ABOUT THIS TASK: Filter out all lines without the word "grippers" from the data below, please, and copy the rest.

BEGIN DATASET EXCERPT

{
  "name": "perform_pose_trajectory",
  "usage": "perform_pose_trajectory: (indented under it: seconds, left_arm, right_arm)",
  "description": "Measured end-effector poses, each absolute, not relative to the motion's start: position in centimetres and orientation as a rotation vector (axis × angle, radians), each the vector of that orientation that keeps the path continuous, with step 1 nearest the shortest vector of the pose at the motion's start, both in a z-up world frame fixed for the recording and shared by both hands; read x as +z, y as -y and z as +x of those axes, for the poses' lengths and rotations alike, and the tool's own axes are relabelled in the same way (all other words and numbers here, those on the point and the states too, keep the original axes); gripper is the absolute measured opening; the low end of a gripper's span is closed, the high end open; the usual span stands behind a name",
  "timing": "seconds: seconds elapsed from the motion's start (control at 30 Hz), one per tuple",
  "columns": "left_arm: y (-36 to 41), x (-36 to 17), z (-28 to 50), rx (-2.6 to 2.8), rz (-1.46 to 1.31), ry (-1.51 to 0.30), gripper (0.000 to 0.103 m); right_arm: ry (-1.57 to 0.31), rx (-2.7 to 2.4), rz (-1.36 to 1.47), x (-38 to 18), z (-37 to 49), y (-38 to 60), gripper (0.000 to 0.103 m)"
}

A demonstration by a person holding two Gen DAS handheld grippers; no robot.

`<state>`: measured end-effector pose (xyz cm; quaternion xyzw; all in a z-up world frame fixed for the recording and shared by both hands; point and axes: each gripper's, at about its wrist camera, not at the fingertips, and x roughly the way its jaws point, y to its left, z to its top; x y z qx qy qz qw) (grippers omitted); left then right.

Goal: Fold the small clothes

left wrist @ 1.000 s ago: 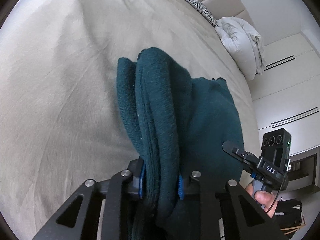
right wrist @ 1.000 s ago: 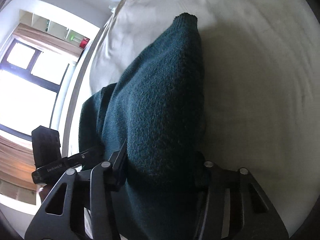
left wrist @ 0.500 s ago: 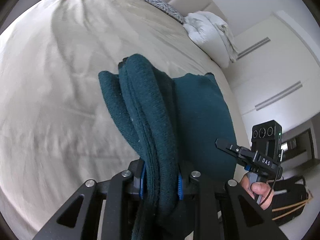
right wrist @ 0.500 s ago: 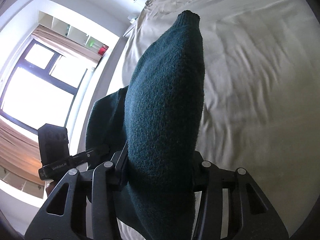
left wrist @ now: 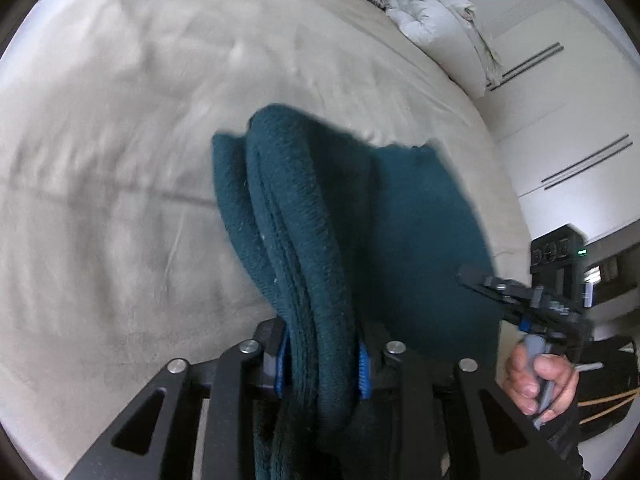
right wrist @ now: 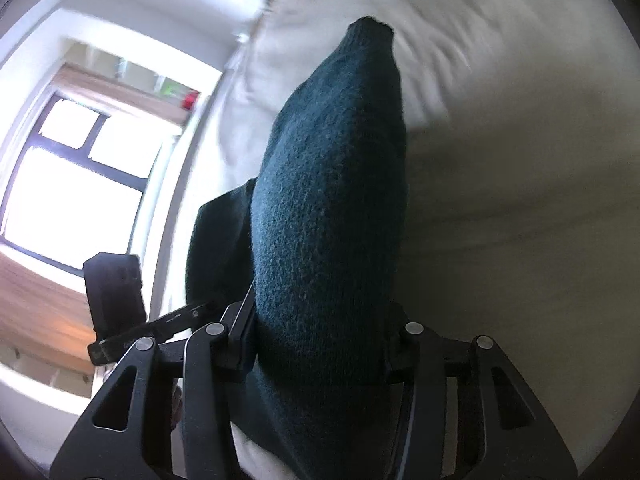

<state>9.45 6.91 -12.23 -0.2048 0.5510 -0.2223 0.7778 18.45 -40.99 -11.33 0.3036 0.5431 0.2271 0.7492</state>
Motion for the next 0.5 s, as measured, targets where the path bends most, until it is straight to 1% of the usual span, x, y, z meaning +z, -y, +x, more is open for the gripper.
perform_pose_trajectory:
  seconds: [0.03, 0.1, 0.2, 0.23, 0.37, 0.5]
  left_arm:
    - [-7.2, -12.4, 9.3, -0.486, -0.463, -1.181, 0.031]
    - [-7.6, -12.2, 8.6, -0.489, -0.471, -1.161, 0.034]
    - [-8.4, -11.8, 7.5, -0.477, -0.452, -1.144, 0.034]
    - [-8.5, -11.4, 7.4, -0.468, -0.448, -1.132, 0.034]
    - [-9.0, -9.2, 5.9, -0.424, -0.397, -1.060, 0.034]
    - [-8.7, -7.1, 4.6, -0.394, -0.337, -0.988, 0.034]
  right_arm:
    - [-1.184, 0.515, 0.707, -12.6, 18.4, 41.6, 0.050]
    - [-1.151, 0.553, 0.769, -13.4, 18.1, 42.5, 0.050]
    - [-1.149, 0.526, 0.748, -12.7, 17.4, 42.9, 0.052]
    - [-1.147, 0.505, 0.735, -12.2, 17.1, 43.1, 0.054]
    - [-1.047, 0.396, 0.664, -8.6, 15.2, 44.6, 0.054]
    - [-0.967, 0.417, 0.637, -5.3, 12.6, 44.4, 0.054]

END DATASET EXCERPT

WRITTEN SOLUTION:
A demonstration by a person holding two Gen DAS handheld grippers; no robot.
`<state>`: measured end-effector pose (xyz cm; quaternion xyzw; all in a z-up world frame fixed for the recording and shared by both hands; point and axes: each gripper's, at about its wrist camera, not at the fingertips, and x roughly the way its jaws point, y to its left, z to its top; x y z qx qy qz qw) (grippers omitted); left then right.

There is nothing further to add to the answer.